---------- Information given ----------

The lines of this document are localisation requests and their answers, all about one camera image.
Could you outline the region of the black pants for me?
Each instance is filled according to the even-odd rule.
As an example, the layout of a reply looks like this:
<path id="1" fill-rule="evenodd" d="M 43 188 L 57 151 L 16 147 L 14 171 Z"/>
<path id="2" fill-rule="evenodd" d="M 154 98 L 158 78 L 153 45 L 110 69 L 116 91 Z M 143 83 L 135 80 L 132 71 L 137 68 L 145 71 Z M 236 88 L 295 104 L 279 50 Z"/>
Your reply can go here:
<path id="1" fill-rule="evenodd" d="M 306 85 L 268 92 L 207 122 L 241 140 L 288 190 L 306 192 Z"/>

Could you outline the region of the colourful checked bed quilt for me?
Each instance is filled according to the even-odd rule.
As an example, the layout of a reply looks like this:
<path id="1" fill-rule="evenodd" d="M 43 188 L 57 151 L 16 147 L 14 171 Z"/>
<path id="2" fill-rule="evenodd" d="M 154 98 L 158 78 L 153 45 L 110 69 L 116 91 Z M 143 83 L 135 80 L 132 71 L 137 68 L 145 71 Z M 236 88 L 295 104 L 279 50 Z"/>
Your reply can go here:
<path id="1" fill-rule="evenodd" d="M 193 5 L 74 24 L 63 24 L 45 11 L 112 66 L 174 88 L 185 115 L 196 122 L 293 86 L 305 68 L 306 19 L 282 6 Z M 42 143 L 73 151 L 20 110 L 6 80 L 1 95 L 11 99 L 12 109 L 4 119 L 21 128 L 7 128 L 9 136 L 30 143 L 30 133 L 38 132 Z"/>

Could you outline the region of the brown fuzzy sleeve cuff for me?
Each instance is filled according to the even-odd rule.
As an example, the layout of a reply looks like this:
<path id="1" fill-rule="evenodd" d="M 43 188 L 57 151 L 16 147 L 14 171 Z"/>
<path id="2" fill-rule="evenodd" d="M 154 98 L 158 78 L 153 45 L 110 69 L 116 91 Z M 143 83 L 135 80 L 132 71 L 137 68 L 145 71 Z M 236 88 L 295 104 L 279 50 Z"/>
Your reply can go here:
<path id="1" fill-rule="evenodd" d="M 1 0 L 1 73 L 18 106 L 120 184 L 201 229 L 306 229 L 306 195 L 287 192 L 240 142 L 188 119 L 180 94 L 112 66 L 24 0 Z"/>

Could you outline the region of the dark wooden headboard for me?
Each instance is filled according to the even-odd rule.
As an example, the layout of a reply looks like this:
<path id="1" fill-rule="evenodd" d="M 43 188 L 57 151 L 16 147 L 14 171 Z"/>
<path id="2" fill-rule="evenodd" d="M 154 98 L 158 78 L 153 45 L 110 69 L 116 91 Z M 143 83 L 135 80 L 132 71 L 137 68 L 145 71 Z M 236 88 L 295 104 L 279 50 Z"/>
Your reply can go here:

----------

> [Directions] The required output is the lines from the one holding "Could you outline the region of the dark" through the last line of the entries above, copied exactly.

> [Exercise response]
Could you outline the region of the dark wooden headboard for me?
Each instance is filled according to the even-odd rule.
As an example, the layout of a reply looks like this:
<path id="1" fill-rule="evenodd" d="M 43 188 L 57 151 L 16 147 L 14 171 Z"/>
<path id="2" fill-rule="evenodd" d="M 154 98 L 158 78 L 153 45 L 110 69 L 116 91 Z M 143 83 L 135 80 L 132 71 L 137 68 L 145 71 Z M 236 88 L 295 104 L 279 50 Z"/>
Your reply can go here:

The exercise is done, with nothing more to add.